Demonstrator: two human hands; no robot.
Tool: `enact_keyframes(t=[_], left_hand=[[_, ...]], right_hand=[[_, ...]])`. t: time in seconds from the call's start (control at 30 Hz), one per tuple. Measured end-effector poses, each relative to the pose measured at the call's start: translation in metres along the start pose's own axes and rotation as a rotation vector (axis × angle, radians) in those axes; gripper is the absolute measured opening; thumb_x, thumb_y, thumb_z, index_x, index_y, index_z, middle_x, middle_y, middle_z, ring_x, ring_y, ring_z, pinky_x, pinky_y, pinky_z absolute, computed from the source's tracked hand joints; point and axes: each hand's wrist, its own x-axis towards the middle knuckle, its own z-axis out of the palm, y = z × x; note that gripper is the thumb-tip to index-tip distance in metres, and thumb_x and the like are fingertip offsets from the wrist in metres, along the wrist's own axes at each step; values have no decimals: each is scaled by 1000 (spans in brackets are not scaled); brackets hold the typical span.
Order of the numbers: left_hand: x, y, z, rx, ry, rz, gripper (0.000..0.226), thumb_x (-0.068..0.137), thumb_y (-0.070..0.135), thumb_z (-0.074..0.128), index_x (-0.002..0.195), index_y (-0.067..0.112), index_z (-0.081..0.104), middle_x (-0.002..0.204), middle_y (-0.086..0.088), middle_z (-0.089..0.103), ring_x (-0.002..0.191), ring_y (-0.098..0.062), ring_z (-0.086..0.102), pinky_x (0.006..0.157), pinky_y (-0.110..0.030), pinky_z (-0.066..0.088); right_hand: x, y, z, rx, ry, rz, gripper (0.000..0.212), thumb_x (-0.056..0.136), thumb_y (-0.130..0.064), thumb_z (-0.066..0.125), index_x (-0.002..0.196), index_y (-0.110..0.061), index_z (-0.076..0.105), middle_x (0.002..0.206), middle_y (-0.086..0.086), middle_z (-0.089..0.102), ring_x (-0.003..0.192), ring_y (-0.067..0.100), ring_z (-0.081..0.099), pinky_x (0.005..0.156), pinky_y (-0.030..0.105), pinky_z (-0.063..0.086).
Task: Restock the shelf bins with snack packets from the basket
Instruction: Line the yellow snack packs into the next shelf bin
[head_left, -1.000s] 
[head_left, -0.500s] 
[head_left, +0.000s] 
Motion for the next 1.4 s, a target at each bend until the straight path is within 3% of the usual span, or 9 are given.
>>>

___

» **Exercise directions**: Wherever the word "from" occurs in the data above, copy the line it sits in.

» **Exercise answer**:
Tool: `enact_keyframes(t=[_], left_hand=[[_, ...]], right_hand=[[_, ...]])`. t: time in seconds from the call's start (control at 30 Hz), one per tuple. Measured end-effector poses, each relative to the pose measured at the call's start: translation in metres along the start pose's own axes and rotation as a rotation vector (axis × angle, radians) in those axes; gripper is the absolute measured opening; thumb_x, thumb_y, thumb_z, index_x, index_y, index_z, middle_x, middle_y, middle_z, ring_x, ring_y, ring_z, pinky_x, pinky_y, pinky_z absolute, computed from the source's tracked hand joints; point and axes: each hand's wrist, its own x-axis towards the middle knuckle, its own z-axis out of the palm, y = z × x; note that gripper is the thumb-tip to index-tip distance in metres, and thumb_x and the like are fingertip offsets from the wrist in metres, along the wrist's own axes at each step; values have no decimals: each is scaled by 1000 (spans in brackets are not scaled); brackets hold the typical span.
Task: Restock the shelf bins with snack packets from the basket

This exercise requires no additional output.